WORK ORDER — Your reply should consist of one number: how many lines below contain "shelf".

::::::::::

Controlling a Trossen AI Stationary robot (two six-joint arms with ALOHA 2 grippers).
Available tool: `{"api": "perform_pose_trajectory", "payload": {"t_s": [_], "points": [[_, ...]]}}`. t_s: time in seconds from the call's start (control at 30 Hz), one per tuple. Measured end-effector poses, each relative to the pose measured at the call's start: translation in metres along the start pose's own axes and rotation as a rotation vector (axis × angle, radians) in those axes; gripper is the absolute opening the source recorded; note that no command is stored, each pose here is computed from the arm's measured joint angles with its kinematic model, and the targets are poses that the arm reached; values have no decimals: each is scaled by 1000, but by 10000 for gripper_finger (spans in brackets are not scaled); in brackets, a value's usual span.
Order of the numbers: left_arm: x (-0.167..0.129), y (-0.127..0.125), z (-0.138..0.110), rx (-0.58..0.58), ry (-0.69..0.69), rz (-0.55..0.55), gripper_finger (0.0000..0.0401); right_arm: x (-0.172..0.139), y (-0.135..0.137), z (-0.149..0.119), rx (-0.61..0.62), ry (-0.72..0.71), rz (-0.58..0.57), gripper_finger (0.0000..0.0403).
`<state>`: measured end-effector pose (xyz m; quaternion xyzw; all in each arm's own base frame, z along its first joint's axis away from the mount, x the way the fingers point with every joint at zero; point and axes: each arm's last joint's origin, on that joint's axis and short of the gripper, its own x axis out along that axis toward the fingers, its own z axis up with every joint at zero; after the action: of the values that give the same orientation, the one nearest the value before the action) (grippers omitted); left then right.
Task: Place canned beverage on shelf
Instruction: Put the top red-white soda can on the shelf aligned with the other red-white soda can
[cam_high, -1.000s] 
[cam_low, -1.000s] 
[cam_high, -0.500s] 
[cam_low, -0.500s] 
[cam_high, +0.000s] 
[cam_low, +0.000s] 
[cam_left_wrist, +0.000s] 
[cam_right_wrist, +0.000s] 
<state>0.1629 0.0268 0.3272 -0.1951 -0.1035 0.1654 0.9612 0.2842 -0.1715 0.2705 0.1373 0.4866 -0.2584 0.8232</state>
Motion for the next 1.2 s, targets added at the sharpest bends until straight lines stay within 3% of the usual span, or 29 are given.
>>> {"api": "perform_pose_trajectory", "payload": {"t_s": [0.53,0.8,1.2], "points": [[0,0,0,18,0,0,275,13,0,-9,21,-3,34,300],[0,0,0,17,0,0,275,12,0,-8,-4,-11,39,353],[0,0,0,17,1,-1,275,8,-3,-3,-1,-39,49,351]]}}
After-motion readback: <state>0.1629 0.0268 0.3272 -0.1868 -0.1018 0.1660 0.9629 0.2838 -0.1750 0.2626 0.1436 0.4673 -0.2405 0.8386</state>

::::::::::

OUTPUT — 2